Elevated slippages in agriculture and microfinance portfolios impacted the profitability of private banks during the October-December quarter (Q3) of 2024-25, leading to a sequential decline in net profits. Margins also came under pressure due to these higher slippages.
The net profit of 12 private banks rose 7.4 per cent year-on-year (Y-o-Y) to Rs 42,550 crore but fell 1.4 per cent quarter-on-quarter (Q-o-Q).
“Increased stress in agriculture and microfinance portfolios, slower growth, and higher provisions weighed on bank profitability this quarter. However, the stress in microfinance is expected to normalise by the fourth quarter,” said Anand Dama, senior analyst of BFSI (research) at Emkay Global Financial Services.
Provisions for these lenders grew 16.1 per cent Y-o-Y to Rs 10,552 crore, with a Q-o-Q rise of 1.8 per cent. Gross non-performing assets (NPAs) increased 2.2 per cent Y-o-Y to Rs 1.14 trillion and 3 per cent sequentially.
“Apart from elevated credit costs, most banks reported higher slippages, primarily from the microfinance segment, leading to increased interest reversals. This has, to some extent, weighed on bank margins during the quarter,” said Dnyanada Vaidya, research analyst at Axis Securities.
Credit costs rose for most lenders due to higher provisions, particularly for unsecured retail loans. While larger private banks faced seasonal slippages in agri portfolios, mid-sized banks saw slippages driven by unsecured retail loans. Axis Bank, Kotak Mahindra Bank, and RBL Bank, which have announced their Q3 earnings, reported a rise in slippages to NPAs in their credit card and microfinance portfolios. These banks expect normalisation in these segments by Q2FY26. HDFC Bank and ICICI Bank saw increased agricultural and Kisan Credit Card (KCC) portfolio slippages.
“HDFC Bank reported higher slippages Q-o-Q at Rs 88 billion (1.4 per cent of loans), mainly due to seasonal stress in the KCC portfolio. This led to a slight increase in the gross NPA/net NPA ratio by 6 basis points Q-o-Q to 1.42 per cent. Excluding the agriculture portfolio, the gross NPA ratio was largely flat at 1.2 per cent, reflecting resilience in its retail portfolio as the bank has avoided growing its unsecured loan book in recent years,” Emkay analysts observed.
Net interest margins (NIMs) were muted for most banks and are expected to remain range-bound or contract due to rising funding costs and slower credit growth.

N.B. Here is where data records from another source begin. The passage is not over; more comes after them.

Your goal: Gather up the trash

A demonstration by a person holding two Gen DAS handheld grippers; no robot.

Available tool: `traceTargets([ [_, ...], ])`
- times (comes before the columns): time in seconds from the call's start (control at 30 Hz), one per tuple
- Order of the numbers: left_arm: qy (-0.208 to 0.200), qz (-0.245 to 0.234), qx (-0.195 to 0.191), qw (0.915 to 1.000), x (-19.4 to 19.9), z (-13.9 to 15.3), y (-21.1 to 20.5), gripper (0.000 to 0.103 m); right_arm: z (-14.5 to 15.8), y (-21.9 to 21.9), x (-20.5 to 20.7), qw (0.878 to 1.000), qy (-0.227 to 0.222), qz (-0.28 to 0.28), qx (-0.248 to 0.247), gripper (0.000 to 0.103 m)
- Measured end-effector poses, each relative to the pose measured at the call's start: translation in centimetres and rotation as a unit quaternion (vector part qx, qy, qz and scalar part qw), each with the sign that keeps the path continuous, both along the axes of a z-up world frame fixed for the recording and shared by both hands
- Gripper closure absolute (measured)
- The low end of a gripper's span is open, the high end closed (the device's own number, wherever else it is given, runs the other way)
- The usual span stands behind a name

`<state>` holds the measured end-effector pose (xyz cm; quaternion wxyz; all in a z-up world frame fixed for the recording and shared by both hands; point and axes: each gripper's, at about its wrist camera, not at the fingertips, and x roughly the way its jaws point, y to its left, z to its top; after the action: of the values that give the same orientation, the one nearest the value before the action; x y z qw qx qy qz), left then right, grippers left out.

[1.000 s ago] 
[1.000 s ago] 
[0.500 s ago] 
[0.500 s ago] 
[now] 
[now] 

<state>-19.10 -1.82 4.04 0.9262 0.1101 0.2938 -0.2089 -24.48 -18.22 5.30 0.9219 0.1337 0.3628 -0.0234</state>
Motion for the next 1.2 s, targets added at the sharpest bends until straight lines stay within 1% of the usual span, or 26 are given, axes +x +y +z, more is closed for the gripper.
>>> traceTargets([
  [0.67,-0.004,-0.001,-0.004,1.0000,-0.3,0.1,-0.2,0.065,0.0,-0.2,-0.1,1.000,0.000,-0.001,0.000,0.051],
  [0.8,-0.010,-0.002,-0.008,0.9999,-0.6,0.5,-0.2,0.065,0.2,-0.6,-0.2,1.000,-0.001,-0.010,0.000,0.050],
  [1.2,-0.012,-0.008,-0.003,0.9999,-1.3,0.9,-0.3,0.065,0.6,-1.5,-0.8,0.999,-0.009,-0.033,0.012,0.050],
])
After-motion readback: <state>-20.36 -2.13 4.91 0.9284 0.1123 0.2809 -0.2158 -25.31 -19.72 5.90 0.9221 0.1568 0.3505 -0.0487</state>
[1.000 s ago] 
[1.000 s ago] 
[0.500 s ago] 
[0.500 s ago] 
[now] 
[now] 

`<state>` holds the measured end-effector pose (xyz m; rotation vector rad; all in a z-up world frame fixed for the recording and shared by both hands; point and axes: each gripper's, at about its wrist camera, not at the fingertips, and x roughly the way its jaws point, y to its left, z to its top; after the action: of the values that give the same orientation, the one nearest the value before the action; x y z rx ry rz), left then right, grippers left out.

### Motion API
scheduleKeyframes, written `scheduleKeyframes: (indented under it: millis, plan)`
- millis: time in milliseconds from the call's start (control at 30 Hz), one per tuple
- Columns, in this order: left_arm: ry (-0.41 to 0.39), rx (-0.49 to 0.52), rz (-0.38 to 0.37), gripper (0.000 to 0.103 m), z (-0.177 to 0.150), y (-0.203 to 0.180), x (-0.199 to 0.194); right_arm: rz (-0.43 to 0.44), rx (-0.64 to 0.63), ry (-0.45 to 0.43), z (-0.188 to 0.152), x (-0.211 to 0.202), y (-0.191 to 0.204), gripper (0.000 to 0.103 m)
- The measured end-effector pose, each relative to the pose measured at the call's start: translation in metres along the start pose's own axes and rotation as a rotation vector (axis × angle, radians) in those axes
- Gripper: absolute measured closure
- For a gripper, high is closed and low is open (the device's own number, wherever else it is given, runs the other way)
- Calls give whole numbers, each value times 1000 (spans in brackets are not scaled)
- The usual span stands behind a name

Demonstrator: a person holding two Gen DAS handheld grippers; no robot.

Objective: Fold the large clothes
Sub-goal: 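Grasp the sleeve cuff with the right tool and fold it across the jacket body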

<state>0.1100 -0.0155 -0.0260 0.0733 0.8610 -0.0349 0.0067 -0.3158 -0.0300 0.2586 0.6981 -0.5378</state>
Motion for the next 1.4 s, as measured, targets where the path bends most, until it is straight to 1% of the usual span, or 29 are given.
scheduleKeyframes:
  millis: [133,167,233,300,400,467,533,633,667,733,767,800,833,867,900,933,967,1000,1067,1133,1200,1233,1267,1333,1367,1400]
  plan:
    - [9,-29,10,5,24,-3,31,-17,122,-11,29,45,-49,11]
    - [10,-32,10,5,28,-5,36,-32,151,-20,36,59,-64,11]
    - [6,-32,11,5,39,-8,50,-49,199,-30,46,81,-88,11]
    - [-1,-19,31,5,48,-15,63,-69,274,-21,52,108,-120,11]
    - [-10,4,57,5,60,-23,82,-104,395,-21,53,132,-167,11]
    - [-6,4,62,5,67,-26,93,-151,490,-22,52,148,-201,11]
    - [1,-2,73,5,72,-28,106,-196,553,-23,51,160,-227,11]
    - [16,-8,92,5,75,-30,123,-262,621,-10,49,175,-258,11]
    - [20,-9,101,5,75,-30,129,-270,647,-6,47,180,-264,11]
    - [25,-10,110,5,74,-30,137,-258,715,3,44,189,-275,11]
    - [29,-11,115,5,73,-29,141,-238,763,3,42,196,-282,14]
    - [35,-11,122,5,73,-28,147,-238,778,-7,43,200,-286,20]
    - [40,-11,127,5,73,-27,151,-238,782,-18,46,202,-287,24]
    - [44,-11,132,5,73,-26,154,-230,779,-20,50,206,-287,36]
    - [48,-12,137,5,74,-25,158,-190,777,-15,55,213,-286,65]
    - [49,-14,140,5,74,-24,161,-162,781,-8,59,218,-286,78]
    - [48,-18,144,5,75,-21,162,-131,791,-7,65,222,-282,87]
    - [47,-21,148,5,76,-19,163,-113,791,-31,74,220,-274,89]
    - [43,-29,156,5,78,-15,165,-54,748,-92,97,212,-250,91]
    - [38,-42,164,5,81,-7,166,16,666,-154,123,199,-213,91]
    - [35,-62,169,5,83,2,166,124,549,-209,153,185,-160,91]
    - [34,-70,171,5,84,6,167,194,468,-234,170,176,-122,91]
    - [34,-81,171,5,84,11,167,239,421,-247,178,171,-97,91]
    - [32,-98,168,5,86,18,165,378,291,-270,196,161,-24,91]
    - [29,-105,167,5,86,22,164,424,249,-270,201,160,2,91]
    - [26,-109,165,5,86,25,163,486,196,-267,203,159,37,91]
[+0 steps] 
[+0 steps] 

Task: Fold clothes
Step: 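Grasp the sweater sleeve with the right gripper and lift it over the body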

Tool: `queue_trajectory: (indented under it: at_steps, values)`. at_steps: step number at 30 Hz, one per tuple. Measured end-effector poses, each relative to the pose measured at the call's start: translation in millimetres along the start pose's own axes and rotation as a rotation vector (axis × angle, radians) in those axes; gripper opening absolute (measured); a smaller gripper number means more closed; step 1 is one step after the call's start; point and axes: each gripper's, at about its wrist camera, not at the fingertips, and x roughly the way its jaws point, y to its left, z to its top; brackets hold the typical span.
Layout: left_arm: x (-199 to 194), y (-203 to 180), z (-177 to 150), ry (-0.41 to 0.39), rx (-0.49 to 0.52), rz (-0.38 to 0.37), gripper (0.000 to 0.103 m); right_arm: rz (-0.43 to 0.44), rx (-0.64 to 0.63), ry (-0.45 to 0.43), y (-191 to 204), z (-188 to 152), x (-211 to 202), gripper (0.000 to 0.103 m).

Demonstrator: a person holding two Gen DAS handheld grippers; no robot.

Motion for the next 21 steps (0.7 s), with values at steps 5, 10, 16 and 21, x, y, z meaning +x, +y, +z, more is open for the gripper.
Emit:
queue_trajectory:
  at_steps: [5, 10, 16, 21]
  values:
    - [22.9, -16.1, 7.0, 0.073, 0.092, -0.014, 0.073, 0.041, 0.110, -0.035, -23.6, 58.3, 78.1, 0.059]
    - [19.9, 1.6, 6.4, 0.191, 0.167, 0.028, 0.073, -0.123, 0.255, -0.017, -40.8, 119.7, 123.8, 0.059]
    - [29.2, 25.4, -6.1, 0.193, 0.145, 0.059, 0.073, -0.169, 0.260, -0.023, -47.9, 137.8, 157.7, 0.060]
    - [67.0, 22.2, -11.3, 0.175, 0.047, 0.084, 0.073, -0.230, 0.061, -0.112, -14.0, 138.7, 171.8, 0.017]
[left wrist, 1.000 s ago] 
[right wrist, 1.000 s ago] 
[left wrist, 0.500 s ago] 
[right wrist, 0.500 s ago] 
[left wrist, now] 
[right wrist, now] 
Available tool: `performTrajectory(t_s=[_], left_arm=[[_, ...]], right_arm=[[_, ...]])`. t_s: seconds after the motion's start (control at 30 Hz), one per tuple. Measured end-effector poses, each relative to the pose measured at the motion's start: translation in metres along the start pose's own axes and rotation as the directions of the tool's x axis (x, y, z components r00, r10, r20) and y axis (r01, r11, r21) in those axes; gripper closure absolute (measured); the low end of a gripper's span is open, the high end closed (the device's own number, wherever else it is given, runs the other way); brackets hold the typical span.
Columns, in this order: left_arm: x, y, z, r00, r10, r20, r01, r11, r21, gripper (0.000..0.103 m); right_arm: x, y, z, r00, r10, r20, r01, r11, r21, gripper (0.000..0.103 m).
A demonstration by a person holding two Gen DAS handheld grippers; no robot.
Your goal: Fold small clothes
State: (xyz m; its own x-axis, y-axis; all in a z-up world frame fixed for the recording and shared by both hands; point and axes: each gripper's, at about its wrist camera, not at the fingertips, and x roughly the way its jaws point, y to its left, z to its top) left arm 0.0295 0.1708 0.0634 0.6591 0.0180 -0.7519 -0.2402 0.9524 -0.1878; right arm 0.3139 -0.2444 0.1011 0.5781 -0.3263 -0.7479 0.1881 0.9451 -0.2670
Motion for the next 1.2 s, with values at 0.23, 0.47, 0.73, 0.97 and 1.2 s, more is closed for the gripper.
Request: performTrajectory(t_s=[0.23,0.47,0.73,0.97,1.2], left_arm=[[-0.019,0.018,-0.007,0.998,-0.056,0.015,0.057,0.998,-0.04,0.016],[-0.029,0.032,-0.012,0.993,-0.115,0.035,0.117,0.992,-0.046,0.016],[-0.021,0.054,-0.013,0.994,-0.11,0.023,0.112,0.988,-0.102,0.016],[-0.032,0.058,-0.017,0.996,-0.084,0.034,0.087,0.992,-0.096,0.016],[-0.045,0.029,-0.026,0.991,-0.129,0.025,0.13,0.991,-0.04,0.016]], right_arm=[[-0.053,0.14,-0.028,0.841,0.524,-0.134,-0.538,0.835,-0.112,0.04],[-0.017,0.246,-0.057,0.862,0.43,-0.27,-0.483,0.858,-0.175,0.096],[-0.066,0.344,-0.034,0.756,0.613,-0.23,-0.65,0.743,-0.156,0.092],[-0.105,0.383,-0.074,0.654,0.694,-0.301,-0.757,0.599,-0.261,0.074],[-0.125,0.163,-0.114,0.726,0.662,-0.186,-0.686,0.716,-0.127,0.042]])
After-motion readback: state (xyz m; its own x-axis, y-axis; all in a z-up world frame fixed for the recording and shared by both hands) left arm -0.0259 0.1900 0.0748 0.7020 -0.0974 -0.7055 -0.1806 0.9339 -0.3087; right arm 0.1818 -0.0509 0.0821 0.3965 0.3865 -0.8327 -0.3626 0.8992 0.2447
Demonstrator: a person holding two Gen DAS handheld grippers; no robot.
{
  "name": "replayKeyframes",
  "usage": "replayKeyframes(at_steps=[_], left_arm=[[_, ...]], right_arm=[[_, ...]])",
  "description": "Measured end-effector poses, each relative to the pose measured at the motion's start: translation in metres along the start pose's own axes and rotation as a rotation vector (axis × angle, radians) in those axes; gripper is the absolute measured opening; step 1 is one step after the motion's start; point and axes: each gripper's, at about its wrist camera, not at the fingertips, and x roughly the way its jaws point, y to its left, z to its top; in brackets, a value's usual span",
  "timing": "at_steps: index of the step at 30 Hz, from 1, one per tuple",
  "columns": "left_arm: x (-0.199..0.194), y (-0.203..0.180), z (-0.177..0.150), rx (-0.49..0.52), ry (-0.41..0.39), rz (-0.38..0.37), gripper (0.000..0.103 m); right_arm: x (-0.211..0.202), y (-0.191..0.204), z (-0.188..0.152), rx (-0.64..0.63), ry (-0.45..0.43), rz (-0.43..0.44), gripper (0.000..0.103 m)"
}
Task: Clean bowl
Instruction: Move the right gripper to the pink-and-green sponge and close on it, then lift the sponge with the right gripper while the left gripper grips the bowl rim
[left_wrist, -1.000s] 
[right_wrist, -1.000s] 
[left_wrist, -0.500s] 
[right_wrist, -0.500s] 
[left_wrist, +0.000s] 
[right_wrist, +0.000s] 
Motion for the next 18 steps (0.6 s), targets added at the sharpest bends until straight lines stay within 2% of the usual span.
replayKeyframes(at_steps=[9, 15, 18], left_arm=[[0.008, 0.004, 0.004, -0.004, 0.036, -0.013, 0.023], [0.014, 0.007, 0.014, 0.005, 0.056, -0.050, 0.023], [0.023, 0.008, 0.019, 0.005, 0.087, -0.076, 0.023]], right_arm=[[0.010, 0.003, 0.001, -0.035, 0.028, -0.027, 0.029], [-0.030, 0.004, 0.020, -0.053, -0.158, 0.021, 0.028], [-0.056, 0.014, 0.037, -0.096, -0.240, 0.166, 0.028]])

“The cost of funds is likely to stabilise at current levels. We expect NIMs for most banks to remain stable,” Vaidya added.
Credit growth also slowed during the quarter, particularly in the unsecured segment, amid growing asset quality concerns. Advances from private banks rose 8.8 per cent Y-o-Y to Rs 63.5 trillion, while deposits increased 14.2 per cent Y-o-Y to Rs 69.58 trillion as of December 31, 2024.
“Most private banks that have reported Q3 results saw a slowdown in credit growth momentum, especially in the unsecured segment. Asset quality challenges in this portfolio continued to keep credit costs elevated during the quarter, weighing on banks’ profitability,” Vaidya said.